-- TASK DESCRIPTION --
Nothing but the lines from the start of the records through the line that contains "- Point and" is to be copied, and each is to be copied exactly.

-- RECORDED DATA --

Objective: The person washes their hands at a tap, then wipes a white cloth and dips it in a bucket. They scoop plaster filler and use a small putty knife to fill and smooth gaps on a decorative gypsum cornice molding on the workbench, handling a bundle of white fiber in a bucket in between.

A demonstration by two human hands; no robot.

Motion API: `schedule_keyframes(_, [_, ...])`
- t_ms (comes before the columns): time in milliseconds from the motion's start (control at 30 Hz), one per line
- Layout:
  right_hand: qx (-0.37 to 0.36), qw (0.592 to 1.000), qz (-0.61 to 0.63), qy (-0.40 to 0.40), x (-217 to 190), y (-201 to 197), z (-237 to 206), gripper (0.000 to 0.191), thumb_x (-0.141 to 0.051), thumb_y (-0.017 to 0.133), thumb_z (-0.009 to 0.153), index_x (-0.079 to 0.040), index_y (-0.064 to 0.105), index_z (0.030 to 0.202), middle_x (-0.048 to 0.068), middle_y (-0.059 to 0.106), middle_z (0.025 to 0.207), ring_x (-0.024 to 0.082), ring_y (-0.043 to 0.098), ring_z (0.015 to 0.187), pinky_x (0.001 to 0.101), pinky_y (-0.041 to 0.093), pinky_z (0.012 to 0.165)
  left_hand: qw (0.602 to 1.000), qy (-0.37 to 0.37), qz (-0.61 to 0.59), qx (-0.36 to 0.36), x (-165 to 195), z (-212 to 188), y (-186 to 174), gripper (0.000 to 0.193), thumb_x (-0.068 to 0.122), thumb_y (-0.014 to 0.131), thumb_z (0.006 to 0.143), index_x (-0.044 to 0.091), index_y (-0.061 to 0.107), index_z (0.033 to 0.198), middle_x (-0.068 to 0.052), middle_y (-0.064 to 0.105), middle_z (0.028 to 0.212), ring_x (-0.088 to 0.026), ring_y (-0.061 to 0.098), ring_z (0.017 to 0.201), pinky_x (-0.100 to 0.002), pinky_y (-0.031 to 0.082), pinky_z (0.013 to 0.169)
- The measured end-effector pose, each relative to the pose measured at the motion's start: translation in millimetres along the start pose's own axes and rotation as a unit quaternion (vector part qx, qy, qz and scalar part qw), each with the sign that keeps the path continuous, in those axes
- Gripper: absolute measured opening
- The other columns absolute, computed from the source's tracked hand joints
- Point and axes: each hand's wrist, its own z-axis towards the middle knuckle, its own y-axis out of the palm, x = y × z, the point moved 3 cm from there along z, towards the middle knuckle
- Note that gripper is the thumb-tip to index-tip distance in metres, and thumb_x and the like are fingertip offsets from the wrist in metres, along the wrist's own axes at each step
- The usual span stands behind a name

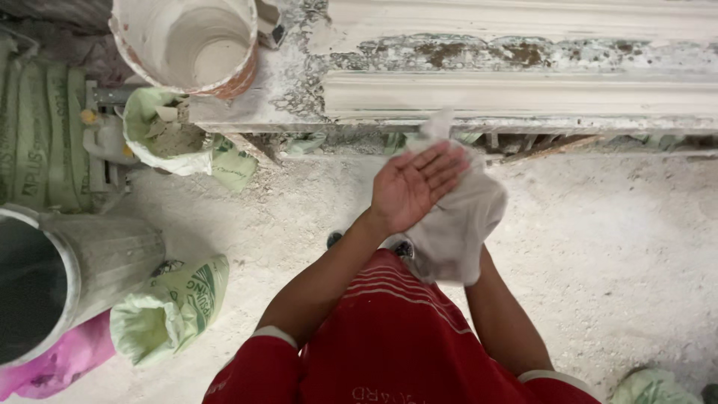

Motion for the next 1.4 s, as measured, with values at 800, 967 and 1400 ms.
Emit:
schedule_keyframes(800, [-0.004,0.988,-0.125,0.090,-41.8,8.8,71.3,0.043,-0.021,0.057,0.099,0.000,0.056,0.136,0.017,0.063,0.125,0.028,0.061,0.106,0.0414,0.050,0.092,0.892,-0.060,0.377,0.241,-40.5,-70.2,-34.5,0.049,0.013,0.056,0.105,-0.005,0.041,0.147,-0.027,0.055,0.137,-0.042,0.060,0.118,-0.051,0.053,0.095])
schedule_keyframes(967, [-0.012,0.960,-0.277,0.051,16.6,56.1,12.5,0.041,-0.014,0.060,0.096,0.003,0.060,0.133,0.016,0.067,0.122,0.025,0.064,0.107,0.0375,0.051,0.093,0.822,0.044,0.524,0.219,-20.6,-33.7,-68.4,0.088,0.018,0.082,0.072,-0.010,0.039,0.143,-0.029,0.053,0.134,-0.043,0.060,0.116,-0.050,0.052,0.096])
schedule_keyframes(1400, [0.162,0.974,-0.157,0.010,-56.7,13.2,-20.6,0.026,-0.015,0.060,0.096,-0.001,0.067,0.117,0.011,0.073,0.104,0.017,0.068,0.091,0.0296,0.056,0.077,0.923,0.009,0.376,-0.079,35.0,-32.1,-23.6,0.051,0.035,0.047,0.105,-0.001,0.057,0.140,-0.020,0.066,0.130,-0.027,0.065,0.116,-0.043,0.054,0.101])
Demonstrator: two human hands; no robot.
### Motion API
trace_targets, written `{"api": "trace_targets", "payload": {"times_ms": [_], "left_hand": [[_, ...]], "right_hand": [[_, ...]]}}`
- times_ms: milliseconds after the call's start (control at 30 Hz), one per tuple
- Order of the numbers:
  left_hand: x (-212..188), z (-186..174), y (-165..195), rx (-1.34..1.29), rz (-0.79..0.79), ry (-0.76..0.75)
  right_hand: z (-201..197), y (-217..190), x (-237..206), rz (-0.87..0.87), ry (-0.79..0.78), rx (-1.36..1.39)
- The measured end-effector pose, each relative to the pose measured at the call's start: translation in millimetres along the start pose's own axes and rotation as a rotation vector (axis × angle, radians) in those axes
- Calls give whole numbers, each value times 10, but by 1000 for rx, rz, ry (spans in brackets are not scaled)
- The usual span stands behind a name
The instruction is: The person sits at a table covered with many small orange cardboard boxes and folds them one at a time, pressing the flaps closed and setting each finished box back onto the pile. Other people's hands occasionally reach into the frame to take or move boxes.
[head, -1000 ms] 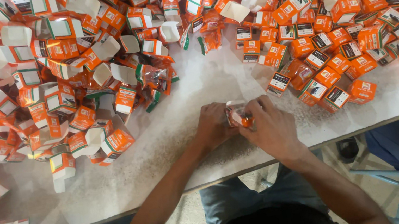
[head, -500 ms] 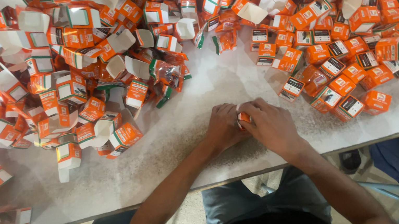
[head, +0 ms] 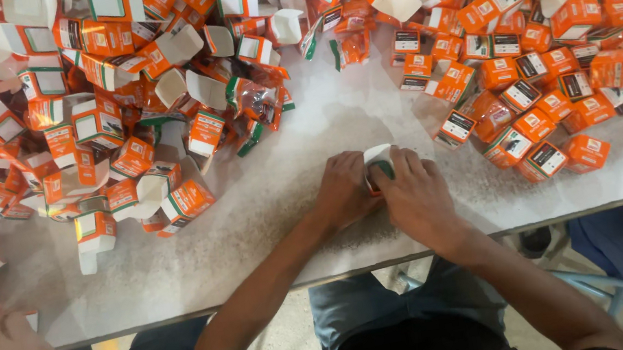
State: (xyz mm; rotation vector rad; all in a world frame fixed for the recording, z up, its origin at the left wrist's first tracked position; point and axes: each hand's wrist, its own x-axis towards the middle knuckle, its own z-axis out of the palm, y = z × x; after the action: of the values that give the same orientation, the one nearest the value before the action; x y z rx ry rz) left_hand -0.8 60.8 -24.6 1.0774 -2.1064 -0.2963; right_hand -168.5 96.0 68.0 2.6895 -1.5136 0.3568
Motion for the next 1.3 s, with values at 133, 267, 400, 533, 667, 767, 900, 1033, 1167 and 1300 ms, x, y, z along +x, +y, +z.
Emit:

-- EXERCISE RESULT --
Objective: The person washes their hands at a tap, then wipes a white cloth and dips it in a bucket. They scoop plaster filler and use a small putty knife to fill and smooth gaps on a decorative gypsum cornice molding on the workbench, handling a bundle of white fiber in a bucket in between.

A demonstration by two human hands; no robot.

Motion API: `schedule_keyframes(_, [_, ...])`
- t_ms (comes before the columns): time in milliseconds from the motion's start (control at 30 Hz), one per line
- Layout:
  right_hand: qx (-0.37 to 0.36), qw (0.592 to 1.000), qz (-0.61 to 0.63), qy (-0.40 to 0.40), x (-217 to 190), y (-201 to 197), z (-237 to 206), gripper (0.000 to 0.191), thumb_x (-0.141 to 0.051), thumb_y (-0.017 to 0.133), thumb_z (-0.009 to 0.153), index_x (-0.079 to 0.040), index_y (-0.064 to 0.105), index_z (0.030 to 0.202), middle_x (-0.048 to 0.068), middle_y (-0.059 to 0.106), middle_z (0.025 to 0.207), ring_x (-0.024 to 0.082), ring_y (-0.043 to 0.098), ring_z (0.015 to 0.187), pinky_x (0.001 to 0.101), pinky_y (-0.041 to 0.093), pinky_z (0.012 to 0.165)
  left_hand: qw (0.602 to 1.000), qy (-0.37 to 0.37), qz (-0.61 to 0.59), qx (-0.36 to 0.36), x (-165 to 195), z (-212 to 188), y (-186 to 174), gripper (0.000 to 0.193), thumb_x (-0.068 to 0.122), thumb_y (-0.014 to 0.131), thumb_z (0.006 to 0.143), index_x (-0.044 to 0.091), index_y (-0.061 to 0.107), index_z (0.033 to 0.198), middle_x (-0.068 to 0.052), middle_y (-0.064 to 0.105), middle_z (0.028 to 0.212), ring_x (-0.088 to 0.026), ring_y (-0.061 to 0.098), ring_z (0.017 to 0.201), pinky_x (-0.100 to 0.002), pinky_y (-0.031 to 0.082), pinky_z (0.013 to 0.169)
- The measured end-effector pose, each relative to the pose measured at the motion's start: translation in millimetres along the start pose's own axes and rotation as a unit quaternion (vector part qx, qy, qz and scalar part qw), each with the sign that keeps the path continuous, in those axes
- Gripper: absolute measured opening
- The other columns absolute, computed from the source's tracked hand joints
- Point and axes: each hand's wrist, its own z-axis towards the middle knuckle, its own y-axis out of the palm, x = y × z, the point moved 3 cm from there along z, towards the middle knuckle

Output is complete for this exercise.